-- Opening Marker --

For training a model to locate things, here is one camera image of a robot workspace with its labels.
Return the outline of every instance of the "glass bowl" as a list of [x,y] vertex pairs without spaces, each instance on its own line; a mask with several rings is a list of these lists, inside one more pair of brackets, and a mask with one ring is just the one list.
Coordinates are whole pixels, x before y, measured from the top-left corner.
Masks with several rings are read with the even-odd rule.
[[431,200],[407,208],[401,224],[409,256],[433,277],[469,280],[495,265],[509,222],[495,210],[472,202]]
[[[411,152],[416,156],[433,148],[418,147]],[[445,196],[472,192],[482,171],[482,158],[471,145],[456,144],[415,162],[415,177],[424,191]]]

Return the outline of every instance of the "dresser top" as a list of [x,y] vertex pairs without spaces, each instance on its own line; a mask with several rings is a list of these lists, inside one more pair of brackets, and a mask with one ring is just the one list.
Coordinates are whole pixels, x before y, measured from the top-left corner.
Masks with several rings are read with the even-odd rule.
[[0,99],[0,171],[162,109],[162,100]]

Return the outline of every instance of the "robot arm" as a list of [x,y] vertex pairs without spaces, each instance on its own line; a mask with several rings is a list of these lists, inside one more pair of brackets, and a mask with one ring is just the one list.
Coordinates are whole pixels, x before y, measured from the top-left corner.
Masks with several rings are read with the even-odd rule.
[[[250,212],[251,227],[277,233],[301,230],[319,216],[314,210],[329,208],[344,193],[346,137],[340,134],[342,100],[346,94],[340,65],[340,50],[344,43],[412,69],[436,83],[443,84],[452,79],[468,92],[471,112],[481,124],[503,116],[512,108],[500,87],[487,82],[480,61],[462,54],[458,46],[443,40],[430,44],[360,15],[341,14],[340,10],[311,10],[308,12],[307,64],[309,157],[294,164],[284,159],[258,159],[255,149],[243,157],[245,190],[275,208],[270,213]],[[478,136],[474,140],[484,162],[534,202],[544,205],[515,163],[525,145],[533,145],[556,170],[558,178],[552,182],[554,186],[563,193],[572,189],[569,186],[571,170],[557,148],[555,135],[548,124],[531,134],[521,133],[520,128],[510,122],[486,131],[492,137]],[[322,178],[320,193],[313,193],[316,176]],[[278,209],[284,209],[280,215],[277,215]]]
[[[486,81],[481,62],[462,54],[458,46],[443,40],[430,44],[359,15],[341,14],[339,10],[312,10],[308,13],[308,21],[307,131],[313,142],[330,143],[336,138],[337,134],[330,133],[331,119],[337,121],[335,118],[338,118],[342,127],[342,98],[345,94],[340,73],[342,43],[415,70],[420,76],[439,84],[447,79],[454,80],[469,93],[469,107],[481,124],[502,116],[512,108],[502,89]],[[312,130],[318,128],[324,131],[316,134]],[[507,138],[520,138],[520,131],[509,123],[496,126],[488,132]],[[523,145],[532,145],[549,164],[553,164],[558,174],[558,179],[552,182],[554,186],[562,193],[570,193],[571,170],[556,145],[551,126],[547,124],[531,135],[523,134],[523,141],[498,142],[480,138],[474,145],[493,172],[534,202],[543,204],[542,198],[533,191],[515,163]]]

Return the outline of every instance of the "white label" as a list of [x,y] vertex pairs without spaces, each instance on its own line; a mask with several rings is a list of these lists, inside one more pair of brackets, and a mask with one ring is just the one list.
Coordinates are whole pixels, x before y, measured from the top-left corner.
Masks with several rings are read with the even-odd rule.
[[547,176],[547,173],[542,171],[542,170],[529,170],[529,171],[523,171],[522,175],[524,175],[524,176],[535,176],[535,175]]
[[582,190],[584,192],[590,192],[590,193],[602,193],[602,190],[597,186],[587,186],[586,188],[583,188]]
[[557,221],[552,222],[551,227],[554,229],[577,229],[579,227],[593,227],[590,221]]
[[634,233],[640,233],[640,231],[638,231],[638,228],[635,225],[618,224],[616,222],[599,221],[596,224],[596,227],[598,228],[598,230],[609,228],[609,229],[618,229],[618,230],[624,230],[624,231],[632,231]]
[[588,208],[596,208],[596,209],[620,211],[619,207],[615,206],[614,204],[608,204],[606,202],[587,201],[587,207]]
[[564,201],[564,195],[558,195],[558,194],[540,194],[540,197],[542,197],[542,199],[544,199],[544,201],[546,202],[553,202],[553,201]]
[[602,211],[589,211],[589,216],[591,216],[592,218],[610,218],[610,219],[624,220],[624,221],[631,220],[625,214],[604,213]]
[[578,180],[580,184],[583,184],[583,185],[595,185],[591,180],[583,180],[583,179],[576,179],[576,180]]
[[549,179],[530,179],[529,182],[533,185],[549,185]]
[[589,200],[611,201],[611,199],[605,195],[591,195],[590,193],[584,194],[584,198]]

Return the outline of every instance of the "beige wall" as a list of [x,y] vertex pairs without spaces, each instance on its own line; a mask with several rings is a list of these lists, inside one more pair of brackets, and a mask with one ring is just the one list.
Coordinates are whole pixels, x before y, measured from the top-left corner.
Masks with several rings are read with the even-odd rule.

-- Closing Marker --

PROBLEM
An identical copy of the preceding records should be returned.

ANSWER TO THIS EXERCISE
For training a model to locate things, here is one camera image of a robot workspace with its labels.
Return the outline of every instance of the "glass bowl" as a list of [x,y] vertex pairs without spaces, each instance on its own line; a mask with several rings is a list of these lists, inside one more pair of brackets, and a mask with one ring is just the one list.
Coordinates are whole pixels, x before y, measured from the top-left corner.
Masks with several rings are read with the even-odd rule.
[[431,200],[407,208],[401,224],[409,256],[433,277],[469,280],[495,265],[509,222],[495,210],[472,202]]
[[[411,152],[416,156],[433,148],[418,147]],[[445,196],[472,192],[482,171],[482,158],[471,145],[456,144],[415,162],[415,177],[424,191]]]

Return the outline of every instance of the "dresser top" as a list of [x,y] vertex pairs without spaces, each instance on its own line; a mask with several rings is a list of these lists, inside one more pair of brackets, and a mask with one ring is just the one list.
Coordinates are whole pixels, x before y, measured from the top-left corner.
Masks with several rings are read with the even-odd rule.
[[0,99],[0,171],[162,109],[162,100]]

Return the outline of every instance of the "robot arm" as a list of [x,y] vertex pairs without spaces, each instance on its own line; a mask with several rings is a list of these lists, inside one more pair of brackets, and a mask with one ring is just the one list.
Coordinates are whole pixels, x before y, measured from the top-left corner.
Masks with several rings are read with the even-odd rule.
[[[250,212],[251,227],[277,233],[301,230],[319,216],[314,210],[329,208],[344,193],[346,137],[340,134],[342,100],[346,94],[340,65],[340,50],[344,43],[412,69],[436,83],[443,84],[452,79],[468,92],[471,112],[481,124],[503,116],[512,108],[500,87],[487,82],[480,61],[462,54],[458,46],[443,40],[430,44],[360,15],[341,14],[340,10],[311,10],[308,12],[307,64],[309,157],[294,164],[284,159],[258,159],[255,149],[243,157],[245,190],[275,208],[270,213]],[[478,136],[474,140],[484,162],[534,202],[544,205],[515,163],[525,145],[533,145],[556,170],[558,178],[552,182],[554,186],[563,193],[572,189],[569,186],[571,170],[557,148],[555,135],[548,124],[531,134],[521,133],[520,128],[510,122],[486,131],[492,137]],[[322,178],[320,193],[313,193],[316,176]],[[278,209],[284,209],[280,215],[277,215]]]
[[[486,81],[481,62],[462,54],[458,46],[443,40],[430,44],[359,15],[341,14],[339,10],[312,10],[308,13],[308,21],[307,131],[313,142],[330,143],[336,138],[337,134],[330,133],[331,119],[337,121],[335,118],[338,118],[342,127],[342,98],[345,94],[340,73],[342,43],[415,70],[420,76],[439,84],[447,79],[454,80],[469,93],[469,107],[481,124],[502,116],[512,108],[502,89]],[[312,130],[318,128],[324,131],[316,134]],[[507,138],[520,138],[520,131],[509,123],[496,126],[488,132]],[[523,145],[532,145],[549,164],[553,164],[558,174],[558,179],[552,182],[554,186],[562,193],[570,193],[571,170],[556,145],[551,126],[547,124],[531,135],[523,134],[523,141],[498,142],[480,138],[474,145],[493,172],[534,202],[543,204],[542,198],[533,191],[515,163]]]

Return the outline of every instance of the "white label" as a list of [x,y] vertex pairs without spaces, each instance on its own line; a mask with several rings is a list of these lists, inside one more pair of brackets, and a mask with one ring is just the one list.
Coordinates are whole pixels, x before y, measured from the top-left corner.
Masks with several rings are read with the even-odd rule.
[[547,176],[547,173],[542,171],[542,170],[529,170],[529,171],[523,171],[522,175],[524,175],[524,176],[535,176],[535,175]]
[[582,190],[584,192],[590,192],[590,193],[602,193],[602,190],[597,186],[587,186],[586,188],[583,188]]
[[557,221],[552,222],[551,227],[554,229],[577,229],[579,227],[593,227],[590,221]]
[[634,233],[640,233],[640,231],[638,231],[638,228],[635,225],[618,224],[616,222],[599,221],[596,224],[596,227],[598,228],[598,230],[609,228],[609,229],[618,229],[618,230],[624,230],[624,231],[632,231]]
[[588,208],[596,208],[596,209],[620,211],[619,207],[615,206],[614,204],[608,204],[606,202],[587,201],[587,207]]
[[564,201],[564,195],[558,195],[558,194],[540,194],[540,197],[542,197],[542,199],[544,199],[544,201],[546,202],[553,202],[553,201]]
[[602,211],[589,211],[589,216],[591,216],[592,218],[610,218],[610,219],[624,220],[624,221],[631,220],[625,214],[604,213]]
[[578,180],[580,184],[583,184],[583,185],[595,185],[591,180],[583,180],[583,179],[576,179],[576,180]]
[[549,179],[530,179],[529,182],[533,185],[549,185]]
[[589,200],[611,201],[611,199],[605,195],[591,195],[590,193],[584,194],[584,198]]

Return the outline of every instance of the "beige wall" as a list of [x,y] vertex pairs without spaces, each instance on its own line; a mask with several rings is a list of these lists, inside one more pair of brackets, and a mask with one ring is just the one list.
Coordinates are whole pixels, x before y, measured from the top-left corner.
Masks with several rings are read with the even-odd rule.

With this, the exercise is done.